I've been writing Go professionally since 2018 — ETL pipelines at eBay, backend services for healthcare systems, high-throughput APIs for financial data platforms. After 15+ production deployments, I have strong opinions about when Go is the right choice and when it isn't.
Where Go Wins Decisively
Concurrency-heavy workloads. Go's goroutines and channels make concurrent programming almost trivial. I built an ETL pipeline at ArdanLabs that processes thousands of network device records in parallel — the kind of work that would require careful thread management in Python or Java. In Go, it's a go keyword and a channel.
Deployment simplicity. A Go binary is a single static file. No runtime, no dependencies, no "works on my machine." You build it, copy it to a server, and run it. For containerized deployments, Go images are often under 20MB — compared to 200MB+ for Python or Node.js.
Performance per dollar. Go services typically use 5-10x less memory than equivalent Python services. For cloud deployments where you pay per GB of RAM, this translates directly to cost savings. One Go service I migrated from Python cut our monthly infrastructure bill by 60%.
Where Go Falls Short
Rapid prototyping. When I need to validate an idea quickly — a proof of concept, a data analysis script, a one-off migration — Python wins every time. Go's type system and explicit error handling are assets in production but overhead during exploration.

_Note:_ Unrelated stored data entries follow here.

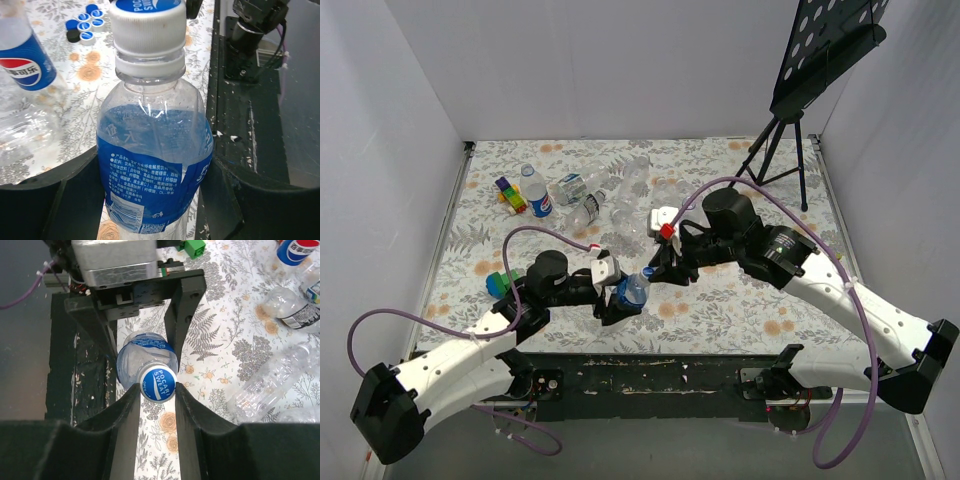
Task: Screw on the bottle caps
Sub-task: Screw the bottle cap onto the plastic bottle.
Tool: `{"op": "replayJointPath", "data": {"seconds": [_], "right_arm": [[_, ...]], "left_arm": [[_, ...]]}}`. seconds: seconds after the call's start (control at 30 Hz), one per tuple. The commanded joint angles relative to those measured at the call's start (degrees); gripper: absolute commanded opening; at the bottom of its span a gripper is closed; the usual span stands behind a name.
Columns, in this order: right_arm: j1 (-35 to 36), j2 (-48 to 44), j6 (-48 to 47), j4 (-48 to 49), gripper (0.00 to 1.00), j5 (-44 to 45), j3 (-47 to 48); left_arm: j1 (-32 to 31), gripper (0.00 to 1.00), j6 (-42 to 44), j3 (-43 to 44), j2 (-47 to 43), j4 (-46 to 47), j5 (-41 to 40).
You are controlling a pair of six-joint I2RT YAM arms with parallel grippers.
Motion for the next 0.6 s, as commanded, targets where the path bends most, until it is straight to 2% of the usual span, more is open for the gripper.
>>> {"op": "replayJointPath", "data": {"seconds": [0.0,0.1,0.2,0.4,0.57], "right_arm": [[0.3,-1.5,9.9,1.0,0.31,4.5,-0.4],[0.2,-2.8,11.6,1.6,0.33,7.5,1.4],[0.3,-3.3,12.1,0.9,0.39,8.6,3.7],[0.3,-3.7,11.7,1.8,0.40,6.2,2.4],[0.2,-4.4,11.0,2.4,0.55,6.2,2.6]], "left_arm": [[0.1,0.00,0.1,0.4,-2.8,6.7,-6.6],[0.1,0.00,0.1,0.8,-2.1,6.0,-6.7],[0.0,0.00,0.1,1.0,-1.6,5.8,-6.5],[0.1,0.00,-0.1,1.1,-1.1,5.7,-6.2],[0.0,0.00,0.0,1.3,-0.6,5.3,-5.3]]}}
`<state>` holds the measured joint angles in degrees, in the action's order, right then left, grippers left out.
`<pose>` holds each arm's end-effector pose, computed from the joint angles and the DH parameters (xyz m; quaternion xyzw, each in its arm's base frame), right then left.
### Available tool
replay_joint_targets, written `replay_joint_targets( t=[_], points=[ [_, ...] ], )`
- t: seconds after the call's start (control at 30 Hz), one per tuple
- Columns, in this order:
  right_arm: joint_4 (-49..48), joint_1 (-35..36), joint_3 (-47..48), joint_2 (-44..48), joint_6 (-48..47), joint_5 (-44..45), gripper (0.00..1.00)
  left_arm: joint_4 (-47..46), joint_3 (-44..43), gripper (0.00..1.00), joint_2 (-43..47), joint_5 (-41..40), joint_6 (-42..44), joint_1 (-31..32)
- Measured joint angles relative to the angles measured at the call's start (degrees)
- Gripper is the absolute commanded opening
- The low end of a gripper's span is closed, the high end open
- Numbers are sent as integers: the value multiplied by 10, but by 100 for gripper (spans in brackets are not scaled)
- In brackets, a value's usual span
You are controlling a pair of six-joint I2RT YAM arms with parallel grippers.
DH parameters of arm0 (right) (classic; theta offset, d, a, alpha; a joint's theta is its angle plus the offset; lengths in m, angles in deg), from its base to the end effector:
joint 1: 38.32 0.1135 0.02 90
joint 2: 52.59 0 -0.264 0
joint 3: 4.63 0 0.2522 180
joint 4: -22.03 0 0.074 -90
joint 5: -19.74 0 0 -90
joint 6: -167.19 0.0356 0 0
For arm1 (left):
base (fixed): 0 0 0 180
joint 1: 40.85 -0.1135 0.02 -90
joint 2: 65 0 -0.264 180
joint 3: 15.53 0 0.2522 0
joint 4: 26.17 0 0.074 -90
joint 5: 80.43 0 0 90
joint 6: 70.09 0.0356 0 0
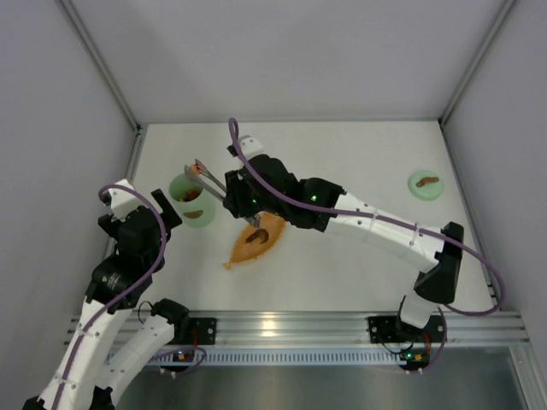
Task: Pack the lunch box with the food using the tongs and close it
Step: Place the fake food in the packing box.
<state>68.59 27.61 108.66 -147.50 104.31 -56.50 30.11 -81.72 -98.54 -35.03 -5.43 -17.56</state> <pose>0.1618 0.3413 0.4048 -0.2250 0.8239 0.2994 0.4255 0.1048 -0.0179 0.3556 -0.2215 0.7705 0.0809 0.5922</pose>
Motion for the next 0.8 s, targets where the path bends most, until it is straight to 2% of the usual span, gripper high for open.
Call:
replay_joint_targets(
  t=[0.17,0.4,0.8],
  points=[
    [-2,-9,64,-67,-11,-15,29,0,0,99,0,0,0,0],
    [-2,-16,83,-126,-16,-38,32,0,0,99,0,0,0,0],
    [-2,-17,86,-143,-20,-45,44,0,0,99,0,0,0,0]
  ],
)
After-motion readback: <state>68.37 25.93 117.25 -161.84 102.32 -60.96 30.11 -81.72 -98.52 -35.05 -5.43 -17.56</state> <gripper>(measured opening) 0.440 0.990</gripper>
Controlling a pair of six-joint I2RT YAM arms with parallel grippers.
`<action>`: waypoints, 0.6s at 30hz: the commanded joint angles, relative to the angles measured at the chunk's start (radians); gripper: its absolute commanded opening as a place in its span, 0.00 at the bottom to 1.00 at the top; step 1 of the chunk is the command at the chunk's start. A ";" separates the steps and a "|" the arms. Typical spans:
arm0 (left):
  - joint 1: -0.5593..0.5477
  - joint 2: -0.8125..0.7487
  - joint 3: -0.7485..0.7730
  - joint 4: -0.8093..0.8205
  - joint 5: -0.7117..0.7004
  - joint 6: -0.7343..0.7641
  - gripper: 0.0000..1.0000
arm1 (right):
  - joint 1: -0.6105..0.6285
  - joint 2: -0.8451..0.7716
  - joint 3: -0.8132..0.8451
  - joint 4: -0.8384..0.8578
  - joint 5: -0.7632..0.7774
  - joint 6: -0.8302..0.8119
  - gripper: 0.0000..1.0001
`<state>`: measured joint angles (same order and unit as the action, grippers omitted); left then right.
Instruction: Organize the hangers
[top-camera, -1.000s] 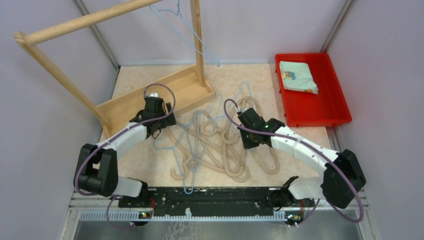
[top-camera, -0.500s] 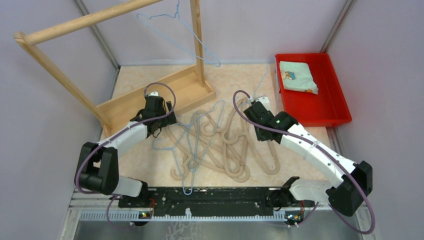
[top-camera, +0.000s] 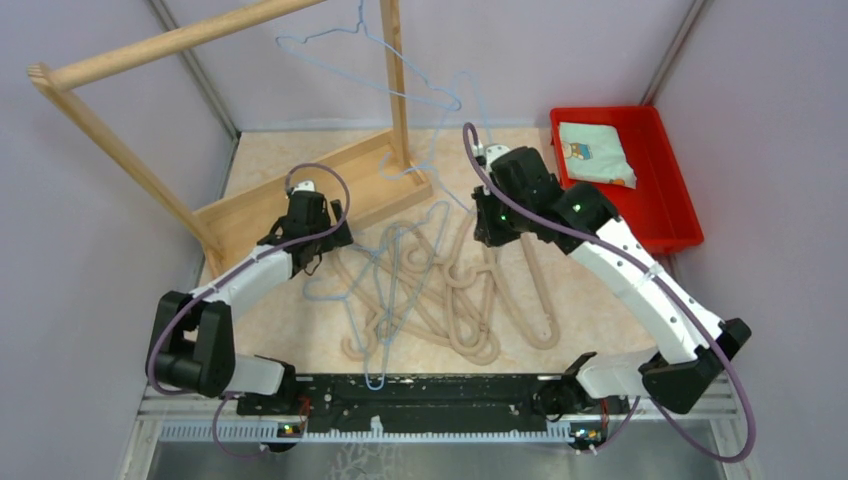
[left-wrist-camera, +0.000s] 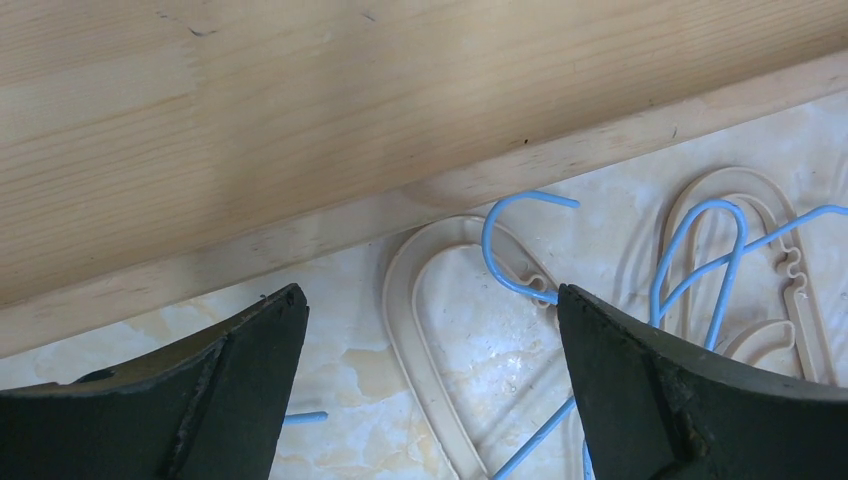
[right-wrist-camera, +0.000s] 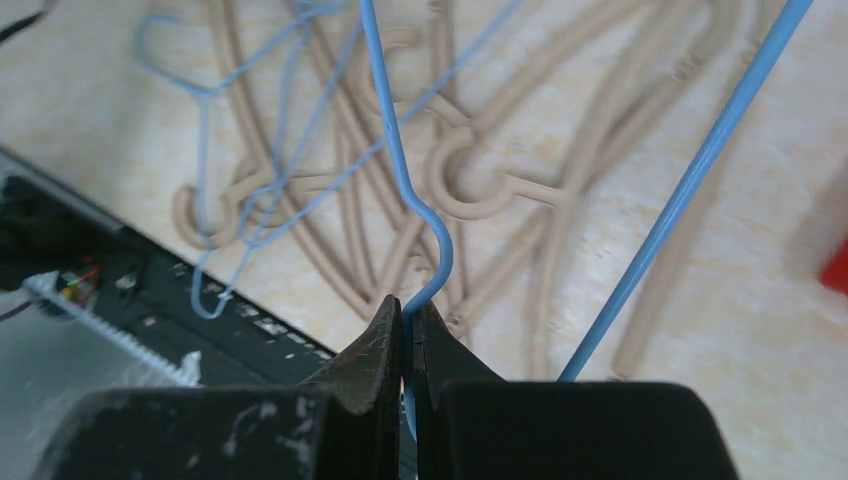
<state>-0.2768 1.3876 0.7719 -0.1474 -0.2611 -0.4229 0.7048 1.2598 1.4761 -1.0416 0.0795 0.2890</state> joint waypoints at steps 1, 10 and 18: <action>0.005 -0.046 -0.030 0.031 -0.006 -0.019 1.00 | 0.001 0.047 0.137 0.001 -0.332 -0.041 0.00; 0.005 -0.105 -0.067 0.041 -0.018 -0.034 1.00 | 0.001 0.136 0.334 -0.146 -0.622 -0.106 0.00; 0.005 -0.146 -0.094 0.041 -0.028 -0.022 1.00 | 0.000 0.135 0.279 -0.030 -0.738 -0.061 0.00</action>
<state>-0.2768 1.2709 0.6964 -0.1299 -0.2768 -0.4480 0.7048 1.4021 1.7531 -1.1755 -0.5323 0.2180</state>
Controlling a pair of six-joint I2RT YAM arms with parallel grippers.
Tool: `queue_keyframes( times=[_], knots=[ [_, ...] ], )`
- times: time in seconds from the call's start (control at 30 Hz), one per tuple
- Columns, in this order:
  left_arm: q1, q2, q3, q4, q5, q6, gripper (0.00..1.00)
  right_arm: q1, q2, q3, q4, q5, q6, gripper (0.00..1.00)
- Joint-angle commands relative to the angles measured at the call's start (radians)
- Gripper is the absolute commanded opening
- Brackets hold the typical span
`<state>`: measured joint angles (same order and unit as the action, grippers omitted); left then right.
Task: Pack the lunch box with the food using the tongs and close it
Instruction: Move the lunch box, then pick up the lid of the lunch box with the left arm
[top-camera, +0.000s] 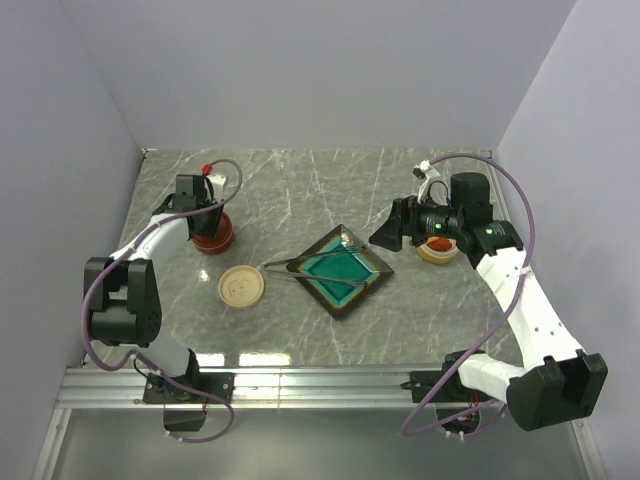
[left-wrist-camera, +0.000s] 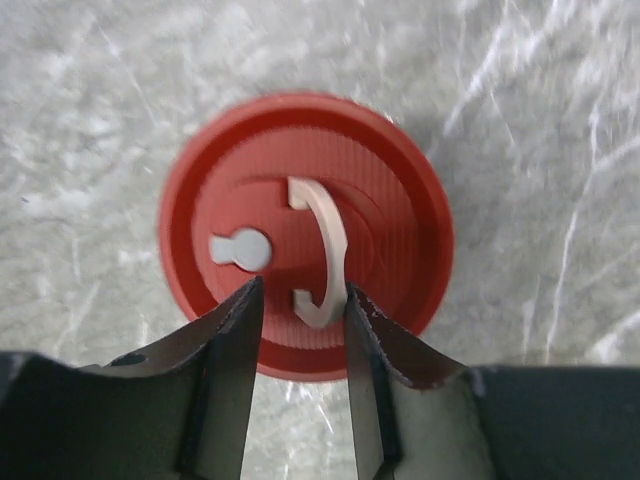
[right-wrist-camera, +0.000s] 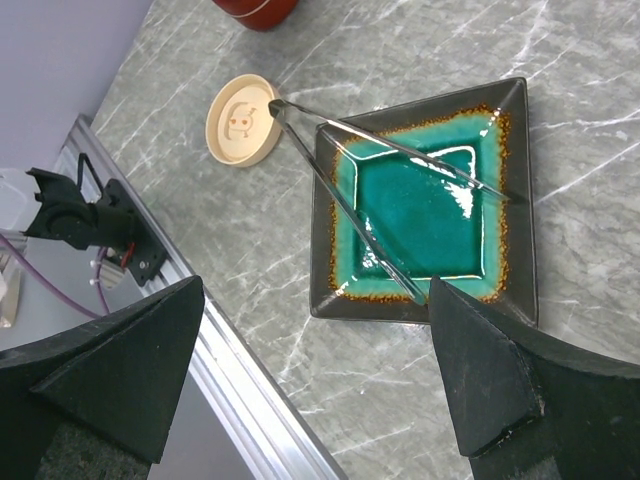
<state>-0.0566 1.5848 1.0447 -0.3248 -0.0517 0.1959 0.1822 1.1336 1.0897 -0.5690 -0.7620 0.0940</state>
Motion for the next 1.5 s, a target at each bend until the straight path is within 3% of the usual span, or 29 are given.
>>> queue_keyframes(
  times=[0.0, 0.13, 0.2, 0.63, 0.83, 0.93, 1.13, 1.33, 1.47],
  knots=[
    [-0.012, -0.008, 0.008, -0.12, 0.03, -0.007, 0.43, -0.007, -0.003, 0.021, 0.034, -0.02, 0.006, 1.0],
    [-0.011, -0.009, 0.044, -0.148, 0.042, -0.012, 0.45, -0.007, -0.001, 0.024, 0.031, -0.023, 0.003, 1.0],
    [-0.011, -0.014, 0.06, -0.152, 0.064, -0.006, 0.54, -0.006, -0.001, 0.026, 0.029, -0.025, 0.003, 1.0],
    [0.012, -0.032, 0.146, -0.189, 0.148, -0.004, 0.57, -0.006, -0.011, 0.024, 0.015, -0.023, -0.011, 1.0],
    [0.009, -0.147, 0.134, -0.263, 0.398, 0.085, 0.58, -0.007, -0.009, 0.024, -0.012, -0.016, -0.06, 1.0],
    [0.009, -0.238, 0.074, -0.307, 0.512, 0.198, 0.57, -0.006, -0.002, 0.024, -0.058, -0.016, -0.085, 1.0],
    [0.0, -0.382, -0.087, -0.537, 0.673, 0.583, 0.55, -0.006, 0.008, 0.022, -0.091, -0.008, -0.131, 1.0],
    [-0.028, -0.479, -0.248, -0.62, 0.655, 0.957, 0.51, -0.006, 0.032, 0.038, -0.097, -0.005, -0.123, 1.0],
    [-0.028, -0.491, -0.302, -0.661, 0.621, 1.286, 0.47, -0.007, 0.023, 0.029, -0.095, -0.003, -0.116, 1.0]
  ],
)
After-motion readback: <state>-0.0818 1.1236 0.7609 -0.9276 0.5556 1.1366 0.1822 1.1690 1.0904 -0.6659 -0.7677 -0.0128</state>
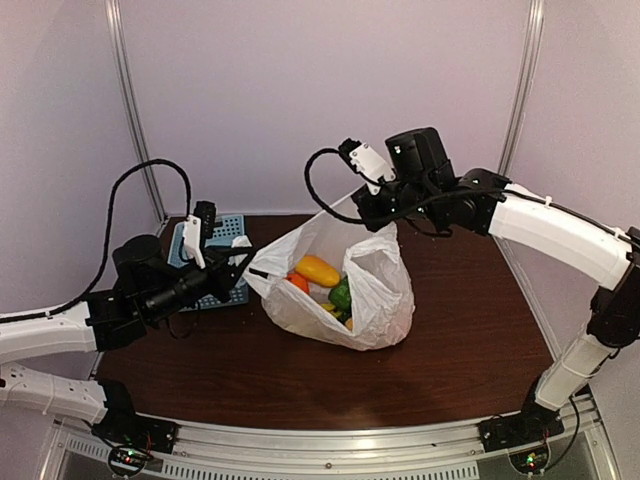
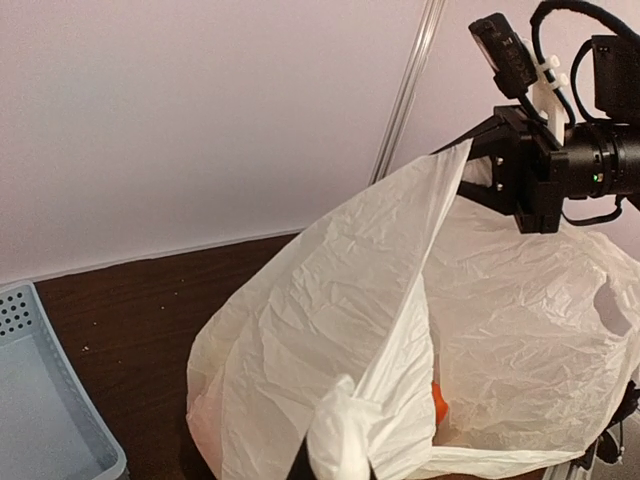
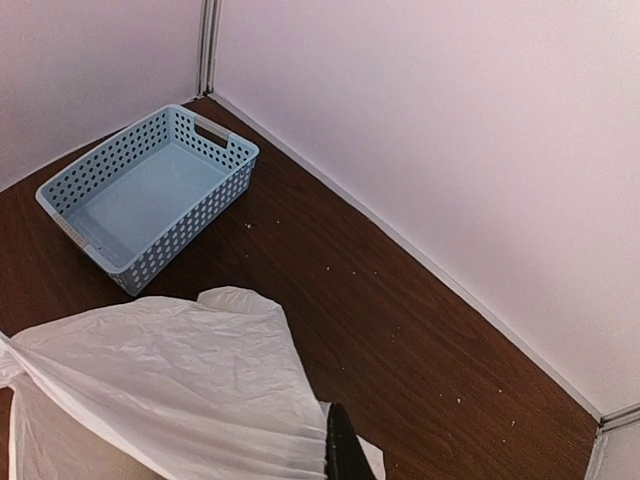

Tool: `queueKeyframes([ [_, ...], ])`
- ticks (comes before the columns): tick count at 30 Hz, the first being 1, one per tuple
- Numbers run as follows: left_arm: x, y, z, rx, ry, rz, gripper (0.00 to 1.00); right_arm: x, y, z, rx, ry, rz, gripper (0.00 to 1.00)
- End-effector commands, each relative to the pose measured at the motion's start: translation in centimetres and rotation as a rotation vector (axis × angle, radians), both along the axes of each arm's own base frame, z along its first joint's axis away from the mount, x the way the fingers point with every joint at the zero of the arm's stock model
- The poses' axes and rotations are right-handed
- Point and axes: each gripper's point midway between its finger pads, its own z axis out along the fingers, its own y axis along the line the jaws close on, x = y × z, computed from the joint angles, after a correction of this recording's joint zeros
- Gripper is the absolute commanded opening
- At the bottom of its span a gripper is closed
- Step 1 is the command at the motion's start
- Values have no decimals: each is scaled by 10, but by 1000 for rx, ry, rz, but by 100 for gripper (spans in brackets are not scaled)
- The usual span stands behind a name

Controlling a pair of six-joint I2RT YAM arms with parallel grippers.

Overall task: Untie the knot of the plastic bag and take out the fruit
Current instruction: Open the takeout bag at the opening, then adjust the bag opening on the takeout bag.

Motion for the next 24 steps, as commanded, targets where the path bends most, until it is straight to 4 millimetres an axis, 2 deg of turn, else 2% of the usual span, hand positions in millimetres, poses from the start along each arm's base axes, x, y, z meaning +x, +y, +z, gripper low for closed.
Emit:
queueKeyframes([
  [1, 9, 0, -28, 92, 34, 18, 0, 14, -30, -14, 21, 10, -135, 0],
  [4, 8, -2, -34, 96, 48, 5, 0, 5, -32, -36, 35, 69, -128, 0],
  [5, 7, -2, -36, 96, 52, -3, 0, 2, -32, -40, 43, 84, -124, 5],
  [7, 5, -3, -36, 96, 55, -16, 0, -4, -35, -40, 59, 103, -120, 33],
  [9, 3, -3, -36, 96, 57, -23, 0, -11, -37, -29, 71, 103, -104, 54],
  [10, 2, -2, -35, 94, 57, -22, 0, -14, -37, -21, 100, 107, -106, 63],
  [12, 2, -1, -33, 90, 57, -20, 0, -23, -35, 0, 144, 96, -82, 75],
  [15, 3, 0, -31, 81, 63, -11, 0, -39, -28, 35, 216, 63, -30, 83],
  [19, 3, 0, -28, 73, 69, -9, 0, -60, -12, 65, 286, 43, 40, 87],
  [22, 3, 0, -27, 73, 72, -10, 0, -76, 8, 70, 298, 56, 94, 87],
  [24, 3, 0, -27, 73, 73, -10, 0, -85, 23, 64, 296, 82, 124, 83],
])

Data science and ML. The Python ecosystem for ML (NumPy, pandas, scikit-learn, PyTorch) is unmatched. I don't fight this — I use Python for ML work and Go for the services that consume ML outputs.
Small CRUD apps. For a simple API with basic CRUD operations, frameworks like FastAPI or Rails get you to production faster. Go's standard library is powerful but low-level — you'll write more code for the same result.
My Decision Framework
When a client asks "should we use Go?", I walk through three questions:
- Will this service need to handle high concurrency? If yes, Go is a strong candidate.
- Is operational simplicity important? If the team is small and deployment needs to be simple, Go's single-binary model is a major advantage.
- How complex is the business logic? For complex domain logic with many business rules, Go's verbosity can become a liability. Consider whether the team's productivity justifies the performance trade-off.
The best architecture uses the right tool for each component. Most of my projects use Go for performance-critical services and Python (FastAPI) for everything else. The two complement each other well.